Thanks to my little project, it turns out that 2015 was a pretty great year. We had some bumps and lumps to take but I think the joy and happiness we had throughout the year far outweighs the bad. Here’s to an equally joyous 2016!

Whew. I Made It.

The last seven days have been a marathon and I finally made it to Friday. My sanity is mostly intact, if slightly askew, and that’s about all I can hope for at this point.

Saturday: I baked. I baked and I baked and I baked. Hundreds of cookies churned out of my kitchen that day. I did little else besides bake and clean the kitchen on repeat.

With the stunning exception of screaming like a fishwife at my children who were being incredibly difficult about cleaning up the family room. The room they had trashed. The room that HAD to be clean before I could put up the Christmas tree they’d been bugging me about. It ended with everyone going to bed early because they refused to finish the job. Ahh, the sounds of the season…

Sunday: I baked some more. I also grocery shopped, did laundry, chatted with my parents, and supervised homework. In the end, I had thirty dozen cookies. I think I may have truly become delirious on butter at some point. I was also so sore from standing on the tile floor of the kitchen for so many hours that I could barely move.

Monday: Kids to school, me to work. At last, a chance to breathe! After work, I had to pick Liam up early from school so that he could attend physical therapy. That went well, actually, and I’m really hoping we are just about done with that mess. FINGERS, TOES, HAIRS, LEGS, ARMS, YOUNAMEIT CROSSED.

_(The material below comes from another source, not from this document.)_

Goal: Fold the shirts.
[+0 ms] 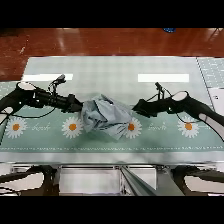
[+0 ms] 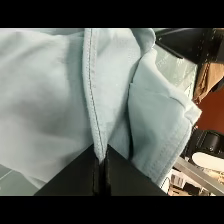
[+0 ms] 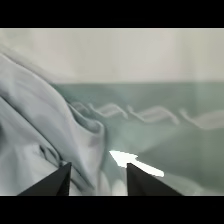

I also got to play Cookie Fairy for a couple of people that was pretty awesome.

Tuesday: Oh, what a day. We started off with a follow up doc appointment for Liam with the Rehab Medicine folks. That went well. Then, I took Liam to school and things started to go south. He moaned and he groaned about how he didn’t feel well and his head hurt and he was nauseated. I gave him Zofran and kicked him into school.

The nurse called me less than half an hour later. Surprise! Liam is in the nurse’s office. I had her give him seltzer, ginger ale, mints, etc. No luck. So, I had to go pick him up.

When I did, the nurse pulled me aside and basically told me that Liam is gaming the system to get out of school. Her hands are tied by the protocols she has to follow and he knows exactly what to say and do to get me to pick him up.

Now, we’ve suspected for some time that there might be a malingering problem going on here but I don’t think either one of us really knew the depth to which our son had sunk. I was furious with him. And while I did not yell, I did make it clear that he would NOT like the consequences of being held back a year because of his antics.

Then, Granddad came to the rescue. He took Liam to lunch and it transpired that Liam thinks it’s hunky dory to only be there to turn in his work and then come home and do the make up work. He doesn’t need to be in class, right?

WRONG.

Granddad, the seasoned elementary educator, made sure that Liam was disabused of this notion and also told Liam that he was to be back in school full time as of Wednesday. Full stop. Also, he was to GET HIS DANG BACKLOG OF WORK DONE.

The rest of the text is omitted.